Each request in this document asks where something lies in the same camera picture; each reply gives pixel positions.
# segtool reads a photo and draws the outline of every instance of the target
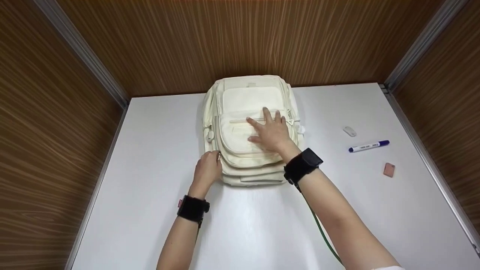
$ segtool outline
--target backpack
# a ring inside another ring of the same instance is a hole
[[[249,142],[256,135],[247,117],[264,123],[262,108],[285,116],[290,138],[302,148],[303,130],[291,87],[279,76],[243,76],[217,80],[204,98],[205,152],[219,150],[222,180],[230,185],[282,184],[282,158]]]

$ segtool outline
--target wire
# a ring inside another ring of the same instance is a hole
[[[313,209],[312,209],[312,208],[310,207],[310,205],[308,204],[307,199],[305,198],[305,196],[303,196],[303,198],[305,199],[305,202],[307,203],[308,208],[310,208],[310,211],[312,212],[313,218],[315,218],[315,222],[317,223],[318,230],[319,230],[320,233],[322,234],[322,237],[324,238],[325,243],[327,244],[328,248],[329,248],[330,251],[332,252],[333,256],[335,256],[335,258],[340,262],[340,264],[343,265],[342,260],[340,259],[340,257],[338,256],[338,254],[335,252],[335,250],[332,248],[332,246],[331,246],[330,243],[328,242],[327,237],[325,236],[325,233],[324,233],[324,231],[322,230],[322,227],[320,226],[320,222],[318,221],[317,215],[315,214],[315,212],[313,211]]]

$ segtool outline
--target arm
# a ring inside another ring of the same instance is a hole
[[[276,151],[288,163],[301,151],[288,136],[285,118],[280,118],[280,113],[277,112],[273,120],[266,108],[264,116],[265,125],[247,119],[258,132],[258,136],[252,136],[249,140]],[[324,225],[346,269],[371,270],[400,266],[320,169],[305,175],[299,181],[299,186]]]
[[[205,199],[213,182],[220,178],[222,165],[218,151],[206,152],[195,167],[188,196]],[[187,270],[197,241],[198,223],[177,217],[168,233],[156,265],[157,270]]]

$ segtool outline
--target marker
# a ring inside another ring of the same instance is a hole
[[[376,147],[380,147],[380,146],[386,146],[389,143],[390,143],[389,140],[379,141],[379,142],[375,142],[375,143],[371,143],[371,144],[367,144],[367,145],[350,147],[348,149],[348,151],[350,153],[354,153],[354,152],[363,151],[363,150],[367,150],[367,149],[372,149],[372,148],[376,148]]]

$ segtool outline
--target forearm
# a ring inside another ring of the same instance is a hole
[[[300,154],[300,150],[290,143],[279,153],[288,163]],[[299,181],[299,187],[320,218],[346,269],[370,270],[398,265],[320,169],[305,175]]]
[[[208,189],[192,185],[188,196],[203,200],[207,192]],[[192,261],[197,233],[198,223],[177,217],[168,233],[156,269],[187,270]]]

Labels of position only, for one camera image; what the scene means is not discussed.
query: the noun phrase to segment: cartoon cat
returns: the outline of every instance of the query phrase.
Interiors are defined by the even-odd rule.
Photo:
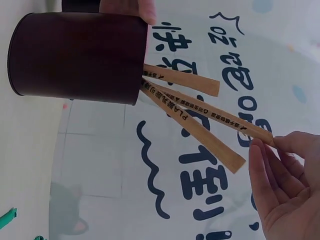
[[[79,217],[82,195],[78,185],[67,188],[51,182],[49,204],[49,240],[59,240],[61,235],[81,235],[89,226]]]

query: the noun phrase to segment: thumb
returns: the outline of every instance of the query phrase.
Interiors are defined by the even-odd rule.
[[[297,154],[304,159],[315,144],[320,143],[320,136],[302,131],[294,131],[286,136],[276,136],[273,141],[279,150],[285,153]]]
[[[138,0],[139,15],[149,25],[155,25],[157,20],[155,0]]]

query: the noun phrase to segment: wavy blue line
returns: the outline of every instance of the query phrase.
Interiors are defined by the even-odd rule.
[[[141,157],[143,162],[151,169],[150,175],[148,177],[147,185],[150,192],[154,195],[157,195],[155,199],[155,210],[159,214],[160,217],[164,219],[169,219],[170,215],[165,213],[161,208],[161,202],[165,197],[165,193],[154,186],[154,180],[156,175],[159,172],[159,167],[155,165],[153,162],[150,161],[148,157],[148,150],[151,146],[151,141],[148,140],[142,133],[142,128],[145,126],[146,121],[141,121],[138,126],[136,127],[136,134],[141,142],[143,142],[143,147],[141,149]]]
[[[241,33],[242,35],[245,35],[239,28],[239,20],[240,20],[240,16],[235,16],[235,17],[226,17],[224,16],[221,12],[218,12],[216,15],[213,16],[209,16],[210,19],[215,19],[216,17],[220,16],[221,18],[223,18],[224,20],[227,21],[233,21],[235,20],[235,27],[236,29],[239,31],[239,33]]]

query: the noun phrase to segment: dark brown cup
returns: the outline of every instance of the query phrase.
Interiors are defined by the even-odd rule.
[[[135,105],[147,24],[136,16],[47,12],[26,15],[8,52],[8,76],[21,96]]]

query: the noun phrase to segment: wooden chopstick
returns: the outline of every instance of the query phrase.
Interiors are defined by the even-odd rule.
[[[204,76],[148,64],[144,64],[143,75],[146,77],[185,86],[213,97],[217,97],[219,94],[220,82]]]
[[[157,84],[154,84],[154,86],[164,92],[178,105],[238,130],[245,135],[261,139],[265,144],[268,144],[271,147],[276,147],[271,132],[181,92]]]
[[[245,164],[246,160],[242,156],[220,141],[174,101],[171,101],[152,82],[142,78],[141,91],[203,144],[233,174]]]

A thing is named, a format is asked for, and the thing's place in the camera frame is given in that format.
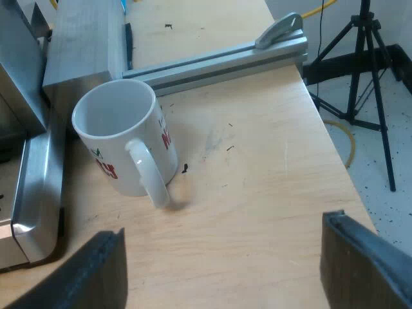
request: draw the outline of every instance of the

Description of the task:
Show every line of the material above in which "request" is present.

Answer to the exercise:
Each request in this document asks where something lies in the same camera picture; each reply gives pixel positions.
request: draw the outline of every instance of the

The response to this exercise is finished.